There is a troubling contradiction in the crime stats announced by Detroit Police Chief Ralph Godbee Jr. The city experienced a 12 percent increase in homicides from 2010 to 2011, he said, but recorded an overall decrease in serious crime.
I wasn’t sure whether he considered murder a serious crime, whether something was lost in translation, or there is a credibility gap in Chief Godbee’s crime statistics.
The chief would also have you believe his department is taking a huge bite out of crime. What didn’t grab the headlines, though, was that more citizens are settling their own scores with criminals. This is clear evidence that Detroiters are losing confidence in the ability of this chief – and his police force — to protect them. So there also is a credibility gap in the chief’s crime-fighting initiatives.

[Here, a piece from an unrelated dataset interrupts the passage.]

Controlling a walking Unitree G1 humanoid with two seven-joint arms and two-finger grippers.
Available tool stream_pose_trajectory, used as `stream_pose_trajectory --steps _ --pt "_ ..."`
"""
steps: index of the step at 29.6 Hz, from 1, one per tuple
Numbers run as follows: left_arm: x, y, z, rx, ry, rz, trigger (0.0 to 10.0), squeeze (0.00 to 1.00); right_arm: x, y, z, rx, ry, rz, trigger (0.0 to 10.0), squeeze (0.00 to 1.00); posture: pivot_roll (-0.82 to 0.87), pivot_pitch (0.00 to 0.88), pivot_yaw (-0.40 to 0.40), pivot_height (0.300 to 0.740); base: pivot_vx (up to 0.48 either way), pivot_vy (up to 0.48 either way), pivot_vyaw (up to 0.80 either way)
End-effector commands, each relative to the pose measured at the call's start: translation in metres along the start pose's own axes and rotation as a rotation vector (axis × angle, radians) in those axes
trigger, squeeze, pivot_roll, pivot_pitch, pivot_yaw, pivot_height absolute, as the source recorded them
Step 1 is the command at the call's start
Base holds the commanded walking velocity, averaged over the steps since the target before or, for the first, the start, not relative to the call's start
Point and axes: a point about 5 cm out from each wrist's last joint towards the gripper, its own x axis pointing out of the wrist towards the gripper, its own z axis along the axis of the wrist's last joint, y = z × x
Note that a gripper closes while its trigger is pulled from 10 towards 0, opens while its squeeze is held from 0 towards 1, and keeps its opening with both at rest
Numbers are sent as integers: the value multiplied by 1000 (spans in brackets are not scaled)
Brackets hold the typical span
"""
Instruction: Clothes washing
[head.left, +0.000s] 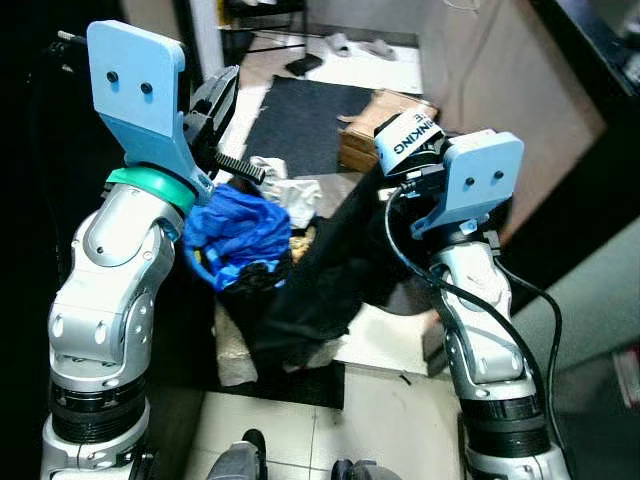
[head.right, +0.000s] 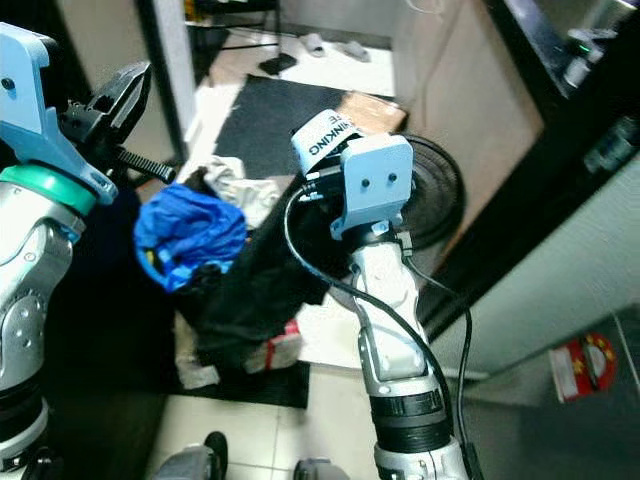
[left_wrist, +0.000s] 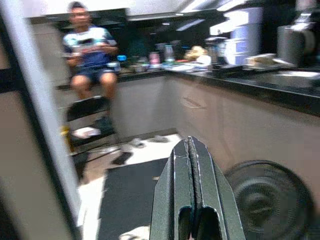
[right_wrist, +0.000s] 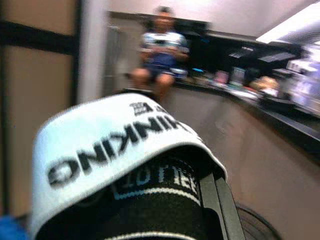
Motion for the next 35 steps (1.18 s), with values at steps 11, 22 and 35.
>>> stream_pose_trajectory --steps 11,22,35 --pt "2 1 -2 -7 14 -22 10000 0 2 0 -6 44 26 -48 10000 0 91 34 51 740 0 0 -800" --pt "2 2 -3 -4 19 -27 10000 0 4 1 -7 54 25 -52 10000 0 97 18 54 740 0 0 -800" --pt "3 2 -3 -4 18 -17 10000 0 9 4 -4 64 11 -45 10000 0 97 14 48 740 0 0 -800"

Last year’s jump in homicides — from 308 victims in 2010 to 344 in 2011 – was no surprise. Detroit has held the dubious distinction of “murder capital” almost every year since the mid-1970s. And the chief appeared to gloss over the fact there were also 1,252 nonfatal shootings last year. But these, I suppose, were not “serious” shootings.
There were fewer reported incidents of rape, assault, robbery, burglary, larceny and auto theft than the year before. But this meager drop in overall crime is nothing to write home about. One must keep in mind that these decreases came from an extremely high plateau. No way do they indicate that the city is notably safer. By any calculation, Detroit is more dangerous than the chief is willing to admit. Why else would half the City Council have concealed gun permits and Mayor Dave Bing is chauffeured around with armed security in a bulletproof car?
The unabated crime spree even has more residents resorting to extreme self-defense tactics. In 2011, Detroit reported 34 justifiable homicides, according to Fox2 News Reporter Charlie LaDuff, an 80 percent increase over the previous year. Word from the Wayne County Clerk’s office is that they can’t process gun registrations and concealed weapons permits fast enough to keep pace with the extraordinary demand.
This rush to arm and self-administer justice would not be encouraged or condoned under normal circumstances. But in the current lawless environment, it is easy to believe these options have broad public support.
Many residents are apt to nod their heads in approval, glorifying potential victims who get off the first deadly shot against a predator. More than a dangerous and disturbing precedent for society, though, the rise in such incidents is also an indictment of Chief Godbee’s enforcement failures.
People inclined to shoot first and ask questions later usually do so because they can no longer rely on conventional law enforcement for protection. Detroit police are seen as being incapable of addressing crime or arresting criminals. The Police Department is caught between a breakdown in precinct response procedures and general law enforcement, which aids and abets the abdication of its responsibility to fight crime.
When the perception is that criminals operate more or less with impunity, respect for the law is undermined in the minds of decent citizens and the criminal element. Unresponsive cops, after all, send the message that no one cares.
Protection of human life and safety and making neighborhoods safe is the first duty of government. There can be no comprises or trade-offs. The appropriate action is to use whatever tools are available – new police deployment strategies, reopening prisons, moral example and the criminal law. But the first significant step is a management/deployment strategy highlighted by hiring more cops and putting them where crime is.
The chief’s optimistic crime report does little to restore public confidence in his less than vigilant crime-fighting commitment. So don’t be surprised that frightened, increasingly vigilante-minded residents continue to send the message to City Hall that safe neighborhoods will be restored by any means necessary.